Mumps continues to spread in Manitoba with almost 100 more cases in the last month.

The mumps outbreak spreads to Manitoba's north with 100 new cases reported

Provincial medical officer of health Richard Rusk says the number of mumps cases in the current outbreak in Manitoba could hit 600 before the virus wanes. (iStock)

Mumps continues to spread in Manitoba with almost 100 more cases in the last month.

As of April 7, there have been 290 confirmed cases of mumps since Sept. 1, 2016, the highest number in two decades. 

A provincial medical officer of health said that number could go as high as 600 before the virus wanes. 

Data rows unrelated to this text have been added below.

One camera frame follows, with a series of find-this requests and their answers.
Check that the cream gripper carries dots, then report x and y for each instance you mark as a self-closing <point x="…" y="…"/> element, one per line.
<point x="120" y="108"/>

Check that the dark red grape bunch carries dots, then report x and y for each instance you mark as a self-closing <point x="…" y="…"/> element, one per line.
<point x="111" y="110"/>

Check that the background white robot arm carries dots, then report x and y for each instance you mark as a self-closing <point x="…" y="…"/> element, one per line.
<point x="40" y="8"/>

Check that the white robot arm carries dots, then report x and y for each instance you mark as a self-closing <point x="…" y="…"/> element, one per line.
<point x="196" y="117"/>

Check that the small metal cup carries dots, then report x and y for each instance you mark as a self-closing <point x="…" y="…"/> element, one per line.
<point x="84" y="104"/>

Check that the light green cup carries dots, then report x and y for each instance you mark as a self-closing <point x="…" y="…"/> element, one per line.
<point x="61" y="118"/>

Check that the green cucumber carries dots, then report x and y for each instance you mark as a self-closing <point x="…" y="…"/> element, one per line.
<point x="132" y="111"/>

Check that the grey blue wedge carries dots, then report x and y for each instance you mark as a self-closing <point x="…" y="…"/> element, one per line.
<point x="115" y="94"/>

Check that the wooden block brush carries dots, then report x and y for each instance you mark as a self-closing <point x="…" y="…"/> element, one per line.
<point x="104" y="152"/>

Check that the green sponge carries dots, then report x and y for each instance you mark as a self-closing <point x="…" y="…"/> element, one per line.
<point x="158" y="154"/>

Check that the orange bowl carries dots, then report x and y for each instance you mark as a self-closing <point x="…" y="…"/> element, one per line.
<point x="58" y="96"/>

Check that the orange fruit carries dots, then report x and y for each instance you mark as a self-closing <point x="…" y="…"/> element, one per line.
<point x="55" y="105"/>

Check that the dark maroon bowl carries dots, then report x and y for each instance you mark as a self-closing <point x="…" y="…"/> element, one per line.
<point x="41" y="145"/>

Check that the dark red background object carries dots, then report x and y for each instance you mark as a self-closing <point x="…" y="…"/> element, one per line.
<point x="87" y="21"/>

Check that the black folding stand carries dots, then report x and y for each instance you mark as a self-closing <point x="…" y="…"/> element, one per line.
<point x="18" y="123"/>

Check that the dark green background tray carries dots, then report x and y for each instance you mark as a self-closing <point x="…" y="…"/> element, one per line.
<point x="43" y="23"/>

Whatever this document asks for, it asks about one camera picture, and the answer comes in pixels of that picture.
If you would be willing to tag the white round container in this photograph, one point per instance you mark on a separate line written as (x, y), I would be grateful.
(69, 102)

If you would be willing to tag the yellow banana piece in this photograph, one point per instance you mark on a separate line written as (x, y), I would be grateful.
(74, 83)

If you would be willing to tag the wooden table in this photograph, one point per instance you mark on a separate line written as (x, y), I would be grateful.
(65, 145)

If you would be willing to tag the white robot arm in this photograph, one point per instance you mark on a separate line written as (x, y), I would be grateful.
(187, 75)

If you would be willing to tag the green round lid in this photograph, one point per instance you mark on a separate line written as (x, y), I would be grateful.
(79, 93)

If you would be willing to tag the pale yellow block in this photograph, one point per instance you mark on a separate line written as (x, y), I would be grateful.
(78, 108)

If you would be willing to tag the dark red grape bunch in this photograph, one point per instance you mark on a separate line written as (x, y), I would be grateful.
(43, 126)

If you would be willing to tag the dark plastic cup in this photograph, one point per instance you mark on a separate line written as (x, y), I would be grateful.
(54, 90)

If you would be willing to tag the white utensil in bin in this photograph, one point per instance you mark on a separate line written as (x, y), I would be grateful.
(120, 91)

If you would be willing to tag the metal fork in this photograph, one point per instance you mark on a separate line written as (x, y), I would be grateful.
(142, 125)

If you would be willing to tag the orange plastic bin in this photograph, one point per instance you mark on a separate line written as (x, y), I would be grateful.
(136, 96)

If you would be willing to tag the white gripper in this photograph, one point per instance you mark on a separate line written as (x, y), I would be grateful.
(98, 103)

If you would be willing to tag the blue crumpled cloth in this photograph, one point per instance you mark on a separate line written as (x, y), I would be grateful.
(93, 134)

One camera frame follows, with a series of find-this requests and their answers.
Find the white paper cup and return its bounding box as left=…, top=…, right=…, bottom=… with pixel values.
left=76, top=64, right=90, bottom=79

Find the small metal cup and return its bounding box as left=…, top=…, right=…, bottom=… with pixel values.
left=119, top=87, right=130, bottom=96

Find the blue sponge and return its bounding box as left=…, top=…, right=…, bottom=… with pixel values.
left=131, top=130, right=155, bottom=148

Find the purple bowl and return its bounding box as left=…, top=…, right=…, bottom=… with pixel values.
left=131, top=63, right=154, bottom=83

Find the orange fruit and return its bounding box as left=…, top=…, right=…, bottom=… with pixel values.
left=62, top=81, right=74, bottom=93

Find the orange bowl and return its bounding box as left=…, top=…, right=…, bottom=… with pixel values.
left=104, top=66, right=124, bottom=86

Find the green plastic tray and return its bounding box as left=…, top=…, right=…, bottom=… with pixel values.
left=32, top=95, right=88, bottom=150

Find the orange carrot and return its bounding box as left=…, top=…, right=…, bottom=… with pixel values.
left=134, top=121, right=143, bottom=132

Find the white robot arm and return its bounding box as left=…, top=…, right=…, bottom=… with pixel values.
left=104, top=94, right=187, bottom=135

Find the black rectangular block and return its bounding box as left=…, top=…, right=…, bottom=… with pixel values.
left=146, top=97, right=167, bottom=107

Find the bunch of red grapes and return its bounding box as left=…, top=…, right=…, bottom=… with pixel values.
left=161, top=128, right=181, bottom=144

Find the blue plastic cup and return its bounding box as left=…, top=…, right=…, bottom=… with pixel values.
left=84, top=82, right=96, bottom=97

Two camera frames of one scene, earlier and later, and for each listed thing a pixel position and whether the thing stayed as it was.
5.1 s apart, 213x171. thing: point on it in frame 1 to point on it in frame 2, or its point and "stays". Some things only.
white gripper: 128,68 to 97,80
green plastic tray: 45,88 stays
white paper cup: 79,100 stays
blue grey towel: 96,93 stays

"The pool here could even double that number before things settle out completely. We could potentially go to 600. To be honest I am always concerned, but I also know this is progressing as I kind of thought it would," said Dr. Richard Rusk.

Rusk had hoped the virus would taper off more quickly. 

"At one point it did look like we may have managed to get on top of things. In reality, once it moved out into the rural areas, things did shift a bit and it will continue to smoulder on," he said.

There are typically four to eight cases of mumps a year in the province. 

The new numbers are in the north and First Nations, Rusk said. 

"I don't know if this is just part of the normal flow because this is now another place where it hasn't been. Or is it something different? Unfortunately I don't know that yet. We have to do some further analysis," he said.

Rusk said he is encouraged he is not seeing any shift in severity. No new reports of complications such as deafness, encephalitis, meningitis and sterility. He said there were a handful of cases resulting in sterility and deafness earlier in the outbreak.

While a spike in the north is boosting the number of confirmed cases, the numbers in Winnipeg and rural regions continue to decrease. 

Manitoba is now in the seventh month of the outbreak. Other provinces, such as Alberta and Nova Scotia, have taken seven to 12 months before things settled down, he said. 

The message is the same as the outbreak continues.

"People can still get immunized. This is still the most important message. It's imperative."

Rusk doesn't know how many of the new cases involved people who were already vaccinated. A meeting is scheduled for this Thursday to further analyze the most recent data.